Since PPML coefficients can’t be easily interpreted, you may find it useful to see the raw correlations between the variables in the iceberg lasso step:

provcorr <- cor(trade2[, results$prov])
(provcorr <- provcorr[, results$prov[results$b != 0]])
Table 7: Iceberg Lasso correlations
ad_prov_14 tf_prov_45 inv_prov_22
ad_prov_14 1.0000 0.1471 0.2265
cp_prov_23 0.1466 0.9744 0.1593
tbt_prov_07 0.1096 0.7372 0.3075
tbt_prov_33 -0.0121 0.1790 0.1497
tf_prov_41 -0.0044 0.3072 -0.0196
tf_prov_45 0.1471 1.0000 0.1464
env_prov_18 -0.0007 -0.0048 0.0754
et_prov_38 0.3522 0.0792 0.5964
inv_prov_22 0.2265 0.1464 1.0000
lm_prov_10 -0.0007 0.0221 0.0754
moc_prov_21 0.3547 0.0804 0.6010
ser_prov_47 0.3154 0.0652 0.6676
ste_prov_30 0.1349 0.8065 0.5273
cp_prov_26 -0.0149 0.8290 0.2387

5 References

Breinlich, H., Corradi, V., Rocha, N., Ruta, M., Santos Silva, J.M.C. and T. Zylkin, T. (2021). “Machine Learning in International Trade Research: Evaluating the Impact of Trade Agreements”, Policy Research Working Paper; No. 9629. World Bank, Washington, DC.

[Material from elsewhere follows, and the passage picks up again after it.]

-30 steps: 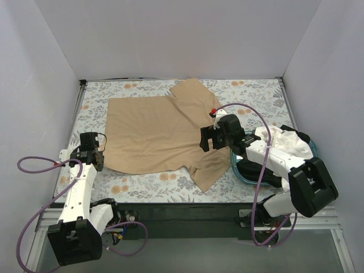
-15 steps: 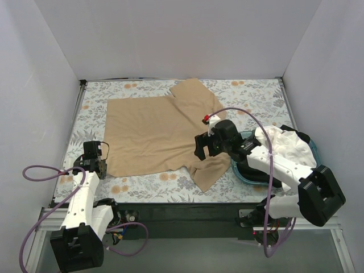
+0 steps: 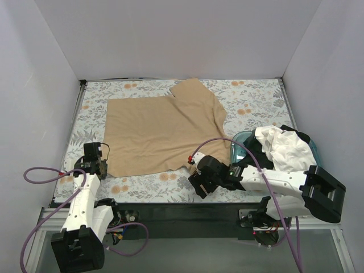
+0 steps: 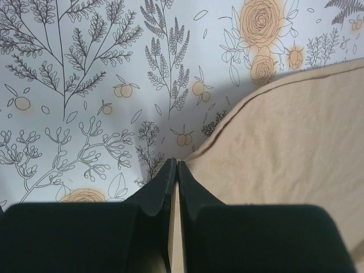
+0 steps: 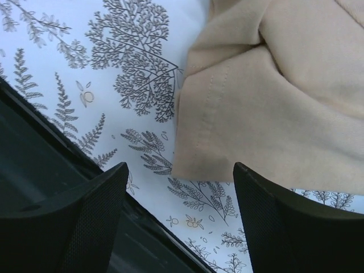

Correia, S., P. Guimaraes and T. Zylkin (2020). “Fast Poisson estimation with high dimensional fixed effects”, STATA Journal, 20, 90-115.

Gaure, S (2013). “OLS with multiple high dimensional category variables”, Computational Statistics & Data Analysis, 66, 8-18.

Friedman, J., T. Hastie, and R. Tibshirani (2010). “Regularization paths for generalized linear models via coordinate descent”, Journal of Statistical Software, 33, 1-22.

Belloni, A., V. Chernozhukov, C. Hansen and D. Kozbur (2016). “Inference in high dimensional panel models with an application to gun control”, Journal of Business & Economic Statistics, 34, 590-605.